Ghost World Terry Zwigoff

Ghost World Terry Zwigoff
The eight installments of the Dan Clowes comic, "Ghost World" (serialized in "Eightball" from 1993-97), were little masterpieces of mood and attitude. Sublimely funny and achingly poignant at times, it was the meandering story of the friendship between Enid and Becky, two cynical, but far from jaded, teenage girls trying to live their lives in a state of constant rejection of American mass culture. In Terry Zwigoff's almost note-perfect film adaptation of the comic, we're introduced to Enid as she's in her bedroom dancing (a self-absorbed combination of moshing and the jitterbug) to a blaring, gaudy Bollywood musical number on her TV. To her, the over-the-top hokiness of this oddball piece of Indian pop culture goes right past sucking and proceeds to the transcendent. It's so lame, it's cool.
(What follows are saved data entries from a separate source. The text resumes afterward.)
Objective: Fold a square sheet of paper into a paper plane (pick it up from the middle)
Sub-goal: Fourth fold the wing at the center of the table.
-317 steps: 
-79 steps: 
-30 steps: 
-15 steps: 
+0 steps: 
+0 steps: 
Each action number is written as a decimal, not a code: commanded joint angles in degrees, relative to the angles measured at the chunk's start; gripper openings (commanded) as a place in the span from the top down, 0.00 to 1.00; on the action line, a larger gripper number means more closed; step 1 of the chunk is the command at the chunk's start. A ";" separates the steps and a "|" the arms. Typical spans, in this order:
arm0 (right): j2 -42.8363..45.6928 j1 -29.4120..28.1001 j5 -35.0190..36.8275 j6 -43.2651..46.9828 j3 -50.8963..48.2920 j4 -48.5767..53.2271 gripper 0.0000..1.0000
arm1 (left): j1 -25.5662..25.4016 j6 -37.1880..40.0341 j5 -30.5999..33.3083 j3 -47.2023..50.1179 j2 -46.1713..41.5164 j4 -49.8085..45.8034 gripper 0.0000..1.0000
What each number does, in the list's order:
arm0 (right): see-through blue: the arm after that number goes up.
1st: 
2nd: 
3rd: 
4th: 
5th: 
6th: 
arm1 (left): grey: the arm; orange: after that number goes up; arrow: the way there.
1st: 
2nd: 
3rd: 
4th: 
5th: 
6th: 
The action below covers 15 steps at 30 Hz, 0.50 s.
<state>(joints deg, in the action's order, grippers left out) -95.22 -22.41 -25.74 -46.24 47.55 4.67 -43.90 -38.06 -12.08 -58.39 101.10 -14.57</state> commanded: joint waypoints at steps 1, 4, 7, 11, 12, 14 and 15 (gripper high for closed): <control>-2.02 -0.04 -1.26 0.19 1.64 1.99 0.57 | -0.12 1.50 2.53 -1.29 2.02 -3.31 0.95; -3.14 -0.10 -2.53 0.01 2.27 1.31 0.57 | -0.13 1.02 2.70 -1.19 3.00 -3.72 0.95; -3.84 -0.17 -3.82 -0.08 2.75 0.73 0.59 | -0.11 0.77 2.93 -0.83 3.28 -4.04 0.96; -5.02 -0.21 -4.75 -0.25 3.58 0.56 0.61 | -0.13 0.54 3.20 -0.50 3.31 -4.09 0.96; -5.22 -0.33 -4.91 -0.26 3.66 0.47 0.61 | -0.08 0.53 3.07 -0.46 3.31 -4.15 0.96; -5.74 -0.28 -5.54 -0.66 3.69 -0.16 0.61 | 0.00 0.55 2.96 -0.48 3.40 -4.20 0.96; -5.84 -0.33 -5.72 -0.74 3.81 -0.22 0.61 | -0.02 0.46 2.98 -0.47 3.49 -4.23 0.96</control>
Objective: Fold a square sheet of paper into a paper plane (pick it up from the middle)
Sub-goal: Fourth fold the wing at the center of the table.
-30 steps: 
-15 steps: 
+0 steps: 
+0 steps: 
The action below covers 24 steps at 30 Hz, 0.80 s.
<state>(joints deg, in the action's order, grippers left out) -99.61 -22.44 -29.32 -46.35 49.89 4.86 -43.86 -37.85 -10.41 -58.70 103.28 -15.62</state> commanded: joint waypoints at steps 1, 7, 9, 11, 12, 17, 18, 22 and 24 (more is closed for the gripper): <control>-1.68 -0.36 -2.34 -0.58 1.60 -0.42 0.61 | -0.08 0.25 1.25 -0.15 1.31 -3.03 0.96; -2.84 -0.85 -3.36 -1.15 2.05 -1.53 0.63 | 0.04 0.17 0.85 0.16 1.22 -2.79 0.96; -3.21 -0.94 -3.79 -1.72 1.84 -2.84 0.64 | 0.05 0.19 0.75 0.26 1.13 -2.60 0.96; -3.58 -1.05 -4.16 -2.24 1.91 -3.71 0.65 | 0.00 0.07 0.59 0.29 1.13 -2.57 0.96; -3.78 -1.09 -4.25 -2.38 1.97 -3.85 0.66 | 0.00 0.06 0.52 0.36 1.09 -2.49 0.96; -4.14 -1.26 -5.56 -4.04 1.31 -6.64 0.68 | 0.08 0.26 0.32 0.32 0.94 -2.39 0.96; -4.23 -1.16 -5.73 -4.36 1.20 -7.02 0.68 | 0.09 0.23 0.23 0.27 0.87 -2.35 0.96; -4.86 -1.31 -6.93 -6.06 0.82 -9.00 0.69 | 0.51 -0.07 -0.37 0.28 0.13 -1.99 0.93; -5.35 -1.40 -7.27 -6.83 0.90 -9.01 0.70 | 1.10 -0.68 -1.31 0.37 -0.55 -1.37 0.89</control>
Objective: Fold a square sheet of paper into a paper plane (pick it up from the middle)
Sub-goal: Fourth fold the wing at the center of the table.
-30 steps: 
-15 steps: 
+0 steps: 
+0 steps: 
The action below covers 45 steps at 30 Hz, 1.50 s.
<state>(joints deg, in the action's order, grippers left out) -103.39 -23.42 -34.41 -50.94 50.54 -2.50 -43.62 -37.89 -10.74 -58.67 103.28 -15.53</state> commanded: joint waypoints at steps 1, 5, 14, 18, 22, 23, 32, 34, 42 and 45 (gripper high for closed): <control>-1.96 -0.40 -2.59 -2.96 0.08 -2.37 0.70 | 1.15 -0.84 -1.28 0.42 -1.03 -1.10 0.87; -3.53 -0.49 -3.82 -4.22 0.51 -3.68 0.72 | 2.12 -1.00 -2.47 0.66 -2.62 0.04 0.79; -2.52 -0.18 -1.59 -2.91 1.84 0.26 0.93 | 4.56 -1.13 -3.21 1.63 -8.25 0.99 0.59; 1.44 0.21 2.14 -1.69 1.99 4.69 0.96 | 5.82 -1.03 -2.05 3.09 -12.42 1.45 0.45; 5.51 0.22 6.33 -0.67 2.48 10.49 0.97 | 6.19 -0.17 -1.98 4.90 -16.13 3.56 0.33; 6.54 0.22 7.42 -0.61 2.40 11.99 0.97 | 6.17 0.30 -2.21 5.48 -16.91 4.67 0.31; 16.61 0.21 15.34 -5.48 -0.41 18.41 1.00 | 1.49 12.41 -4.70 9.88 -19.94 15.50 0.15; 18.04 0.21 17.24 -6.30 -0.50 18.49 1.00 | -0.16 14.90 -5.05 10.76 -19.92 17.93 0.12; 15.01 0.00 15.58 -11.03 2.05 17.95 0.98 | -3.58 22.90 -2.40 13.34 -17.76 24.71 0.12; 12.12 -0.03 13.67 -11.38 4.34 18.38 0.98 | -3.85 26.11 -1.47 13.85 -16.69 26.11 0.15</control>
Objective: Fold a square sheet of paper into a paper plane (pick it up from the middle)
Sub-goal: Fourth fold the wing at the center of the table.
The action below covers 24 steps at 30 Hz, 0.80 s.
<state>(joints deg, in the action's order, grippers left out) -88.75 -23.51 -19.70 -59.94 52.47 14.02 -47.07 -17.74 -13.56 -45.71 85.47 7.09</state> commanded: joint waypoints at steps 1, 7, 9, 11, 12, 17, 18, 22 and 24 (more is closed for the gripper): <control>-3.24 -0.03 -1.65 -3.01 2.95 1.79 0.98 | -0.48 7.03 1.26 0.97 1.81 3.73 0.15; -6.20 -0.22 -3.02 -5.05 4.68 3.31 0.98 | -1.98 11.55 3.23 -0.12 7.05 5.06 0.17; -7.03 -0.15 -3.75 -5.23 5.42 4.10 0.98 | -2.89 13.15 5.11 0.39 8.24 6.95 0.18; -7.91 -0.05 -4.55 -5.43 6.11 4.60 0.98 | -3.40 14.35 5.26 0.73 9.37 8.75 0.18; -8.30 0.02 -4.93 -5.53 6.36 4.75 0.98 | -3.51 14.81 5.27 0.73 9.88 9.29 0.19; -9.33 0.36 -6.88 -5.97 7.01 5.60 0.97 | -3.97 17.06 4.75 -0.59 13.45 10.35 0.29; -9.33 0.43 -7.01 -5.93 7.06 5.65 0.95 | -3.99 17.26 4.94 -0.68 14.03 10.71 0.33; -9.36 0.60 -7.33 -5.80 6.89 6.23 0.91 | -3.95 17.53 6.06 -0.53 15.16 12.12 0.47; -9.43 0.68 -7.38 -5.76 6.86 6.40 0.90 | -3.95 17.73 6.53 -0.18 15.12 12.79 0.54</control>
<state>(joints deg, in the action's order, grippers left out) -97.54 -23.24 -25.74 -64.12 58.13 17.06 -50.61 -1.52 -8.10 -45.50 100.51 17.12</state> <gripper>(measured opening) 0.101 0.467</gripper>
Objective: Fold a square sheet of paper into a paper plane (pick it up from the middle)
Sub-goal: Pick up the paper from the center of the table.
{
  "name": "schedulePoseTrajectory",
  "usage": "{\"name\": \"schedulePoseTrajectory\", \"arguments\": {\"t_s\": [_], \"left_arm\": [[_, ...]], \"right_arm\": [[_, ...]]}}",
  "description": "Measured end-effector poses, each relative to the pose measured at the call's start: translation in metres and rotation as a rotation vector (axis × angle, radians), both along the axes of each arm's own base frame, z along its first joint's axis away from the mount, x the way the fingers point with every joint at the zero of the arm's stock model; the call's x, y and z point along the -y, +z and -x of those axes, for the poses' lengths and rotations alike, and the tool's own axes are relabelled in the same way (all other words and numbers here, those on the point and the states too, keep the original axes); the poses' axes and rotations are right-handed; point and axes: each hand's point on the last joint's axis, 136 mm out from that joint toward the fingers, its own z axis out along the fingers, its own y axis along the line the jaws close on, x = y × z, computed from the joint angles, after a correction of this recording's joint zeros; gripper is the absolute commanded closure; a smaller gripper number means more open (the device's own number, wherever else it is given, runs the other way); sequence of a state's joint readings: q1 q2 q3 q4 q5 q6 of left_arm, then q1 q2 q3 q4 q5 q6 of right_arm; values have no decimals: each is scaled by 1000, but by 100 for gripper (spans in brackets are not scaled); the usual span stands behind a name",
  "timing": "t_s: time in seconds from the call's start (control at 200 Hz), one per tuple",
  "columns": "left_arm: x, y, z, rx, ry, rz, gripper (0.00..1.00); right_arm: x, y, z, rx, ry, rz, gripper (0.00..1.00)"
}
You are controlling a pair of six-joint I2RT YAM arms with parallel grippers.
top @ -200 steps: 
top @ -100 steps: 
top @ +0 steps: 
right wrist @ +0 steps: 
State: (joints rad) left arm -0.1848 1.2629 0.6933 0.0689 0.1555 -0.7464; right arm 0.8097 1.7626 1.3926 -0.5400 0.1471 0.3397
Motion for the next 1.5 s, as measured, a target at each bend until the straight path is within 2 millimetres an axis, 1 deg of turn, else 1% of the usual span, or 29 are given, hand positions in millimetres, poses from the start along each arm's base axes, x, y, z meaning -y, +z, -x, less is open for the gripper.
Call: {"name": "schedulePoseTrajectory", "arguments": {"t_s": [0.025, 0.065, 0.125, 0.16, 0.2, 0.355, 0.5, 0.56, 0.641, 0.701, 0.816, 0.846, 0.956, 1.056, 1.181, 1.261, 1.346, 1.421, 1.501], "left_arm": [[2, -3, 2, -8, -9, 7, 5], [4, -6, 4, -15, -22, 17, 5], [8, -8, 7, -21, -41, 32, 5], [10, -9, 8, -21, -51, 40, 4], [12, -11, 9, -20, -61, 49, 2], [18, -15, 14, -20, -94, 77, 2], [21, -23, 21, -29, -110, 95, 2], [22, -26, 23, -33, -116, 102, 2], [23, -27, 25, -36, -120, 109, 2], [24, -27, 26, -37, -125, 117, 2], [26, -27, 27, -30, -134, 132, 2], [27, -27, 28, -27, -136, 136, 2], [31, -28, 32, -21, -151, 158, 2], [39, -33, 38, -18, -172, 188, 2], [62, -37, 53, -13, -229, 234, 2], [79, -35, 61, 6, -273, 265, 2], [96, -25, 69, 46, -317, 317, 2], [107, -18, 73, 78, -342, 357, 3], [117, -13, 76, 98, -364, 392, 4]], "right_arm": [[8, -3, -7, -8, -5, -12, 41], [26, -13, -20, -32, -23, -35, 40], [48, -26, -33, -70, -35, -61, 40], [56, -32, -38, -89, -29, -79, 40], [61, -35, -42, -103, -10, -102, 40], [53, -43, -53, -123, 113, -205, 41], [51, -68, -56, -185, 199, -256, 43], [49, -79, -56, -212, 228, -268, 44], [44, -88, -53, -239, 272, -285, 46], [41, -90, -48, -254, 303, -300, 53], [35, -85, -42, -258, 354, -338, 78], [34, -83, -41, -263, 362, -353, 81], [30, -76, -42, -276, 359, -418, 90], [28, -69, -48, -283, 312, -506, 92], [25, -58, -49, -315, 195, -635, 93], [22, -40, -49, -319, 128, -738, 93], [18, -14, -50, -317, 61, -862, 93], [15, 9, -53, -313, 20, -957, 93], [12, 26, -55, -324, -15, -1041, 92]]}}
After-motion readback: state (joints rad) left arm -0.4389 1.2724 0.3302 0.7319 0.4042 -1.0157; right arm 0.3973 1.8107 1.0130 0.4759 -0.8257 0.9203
This is how Enid and Becky see the world. We catch up with them just as they're graduating from high school, an event that barely registers with them, except that it means that their sly cynicism no longer has a place to roost or a captive audience for their condescension. At the graduation dance, Becky (Scarlett Johansson) points to a shy, square peg of a loser named Todd who sits eating cake in a lonely corner. "We'll never see Todd again," she says, and Enid (Thora Birch) responds, "Actually, that's really depressing…" meaning that she'll miss goofing on Todd as much as she'll miss the comfort of being around a fellow reject from mainstream teen culture. Enid and Becky reserve their real contempt for the glassy-eyed masses that blindly embrace a culture of strip malls, sports, and bubble gum pop.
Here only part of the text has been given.